The Null Device

Vocaloid

The NYTimes has a piece on Vocaloid, the new singing voice-synthesis program that could automate the last part of music performance still done by humans. Vocaloid is interesting because voices are stored as interchangeable "fonts" of vast numbers of samples and articulation data. The first fonts coming out (from British samplemongers Zero-G) are a pair of soul-singer voices, Leon and Lola:
In the case of Leon and Lola, session singers were hired to record what Mr. Stratton calls "generic soul-singing voices." The decision to start with soul was purely a marketing calculation: Mr. Stratton figured that the most common use of Vocaloid, at least in its early stages, would be to serve as background singers. With a soulful sound, the company could target a commercial market that ranges from Justin Timberlake to Jay-Z.

(Bugger soul singers, I say, just give me Liz Fraser. Or Ian Curtis. A generic French-accented female voice could also be useful for all the post-Stereolab acts.)

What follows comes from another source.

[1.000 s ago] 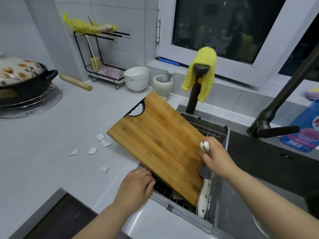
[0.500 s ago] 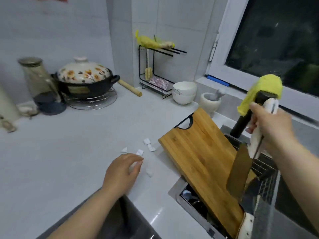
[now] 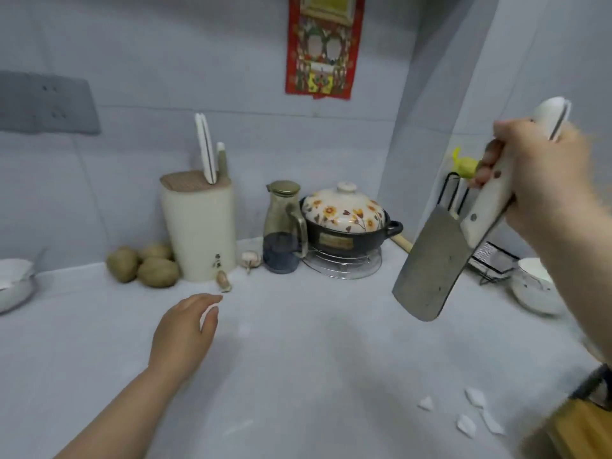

The process, of course, could be exploited for mischief, as described below. Though doing so would require a vast amount of raw data, work and expertise to prepare the voice font, something beyond the reach of casual pranksters.

What's to stop dilettantes from creating their own fonts? Could it be long before falsified but entirely convincing clips of Britney Spears begging for Justin's forgiveness circulate on the Web to say nothing of George Bush conspiring with Tony Blair about weapons of mass destruction?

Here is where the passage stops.